ABOUT THIS TASK: Using the entries that follow, give only the number of lines with the word "phrase" in them.

· · · ·

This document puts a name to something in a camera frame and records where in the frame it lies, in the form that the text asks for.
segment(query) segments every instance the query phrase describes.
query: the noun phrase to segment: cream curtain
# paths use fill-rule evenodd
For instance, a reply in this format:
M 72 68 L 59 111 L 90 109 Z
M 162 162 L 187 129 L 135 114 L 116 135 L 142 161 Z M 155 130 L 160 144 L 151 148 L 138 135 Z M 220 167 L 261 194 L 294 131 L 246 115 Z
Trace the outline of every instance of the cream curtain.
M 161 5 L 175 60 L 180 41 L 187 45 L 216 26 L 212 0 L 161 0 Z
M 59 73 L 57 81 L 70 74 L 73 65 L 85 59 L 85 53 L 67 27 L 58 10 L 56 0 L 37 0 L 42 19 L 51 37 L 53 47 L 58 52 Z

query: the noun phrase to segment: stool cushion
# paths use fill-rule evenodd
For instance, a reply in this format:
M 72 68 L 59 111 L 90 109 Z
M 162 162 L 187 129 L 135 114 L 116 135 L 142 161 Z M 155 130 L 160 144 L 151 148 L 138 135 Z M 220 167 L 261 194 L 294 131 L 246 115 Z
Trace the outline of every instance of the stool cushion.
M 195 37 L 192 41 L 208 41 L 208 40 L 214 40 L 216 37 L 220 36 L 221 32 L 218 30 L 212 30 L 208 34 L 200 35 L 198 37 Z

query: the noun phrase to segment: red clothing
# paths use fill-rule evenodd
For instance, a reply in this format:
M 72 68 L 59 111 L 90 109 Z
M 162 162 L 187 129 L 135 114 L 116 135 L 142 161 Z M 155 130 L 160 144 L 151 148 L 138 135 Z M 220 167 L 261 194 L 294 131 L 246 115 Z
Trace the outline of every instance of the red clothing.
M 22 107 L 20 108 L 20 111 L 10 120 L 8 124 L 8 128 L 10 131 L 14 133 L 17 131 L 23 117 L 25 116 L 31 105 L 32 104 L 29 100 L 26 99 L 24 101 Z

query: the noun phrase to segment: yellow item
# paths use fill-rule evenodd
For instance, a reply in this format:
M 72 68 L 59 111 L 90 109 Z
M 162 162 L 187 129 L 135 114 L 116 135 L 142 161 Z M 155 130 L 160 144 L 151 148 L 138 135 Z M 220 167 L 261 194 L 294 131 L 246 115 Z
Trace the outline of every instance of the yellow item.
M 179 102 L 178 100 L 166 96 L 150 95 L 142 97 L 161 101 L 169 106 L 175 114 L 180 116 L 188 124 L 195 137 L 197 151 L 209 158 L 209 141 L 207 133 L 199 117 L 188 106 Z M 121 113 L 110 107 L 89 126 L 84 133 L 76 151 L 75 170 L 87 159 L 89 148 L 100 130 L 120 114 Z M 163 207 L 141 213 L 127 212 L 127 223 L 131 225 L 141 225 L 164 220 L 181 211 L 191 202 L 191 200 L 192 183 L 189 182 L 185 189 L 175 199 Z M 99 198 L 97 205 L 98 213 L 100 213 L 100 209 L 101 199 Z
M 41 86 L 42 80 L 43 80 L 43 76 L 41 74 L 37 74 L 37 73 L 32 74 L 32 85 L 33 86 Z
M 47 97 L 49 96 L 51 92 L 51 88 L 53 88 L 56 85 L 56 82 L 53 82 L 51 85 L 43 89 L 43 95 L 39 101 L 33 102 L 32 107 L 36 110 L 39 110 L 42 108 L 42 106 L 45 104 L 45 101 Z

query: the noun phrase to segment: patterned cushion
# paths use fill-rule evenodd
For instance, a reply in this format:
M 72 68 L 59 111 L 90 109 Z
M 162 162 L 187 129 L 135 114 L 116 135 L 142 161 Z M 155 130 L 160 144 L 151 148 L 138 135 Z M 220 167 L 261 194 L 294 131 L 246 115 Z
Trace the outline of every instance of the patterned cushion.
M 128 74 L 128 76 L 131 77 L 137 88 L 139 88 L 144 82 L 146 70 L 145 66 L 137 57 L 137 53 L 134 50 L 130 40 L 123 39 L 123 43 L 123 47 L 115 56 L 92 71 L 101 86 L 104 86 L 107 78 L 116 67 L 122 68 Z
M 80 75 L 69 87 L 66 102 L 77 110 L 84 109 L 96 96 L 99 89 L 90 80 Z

· · · ·

SOLUTION TO THIS EXERCISE: 6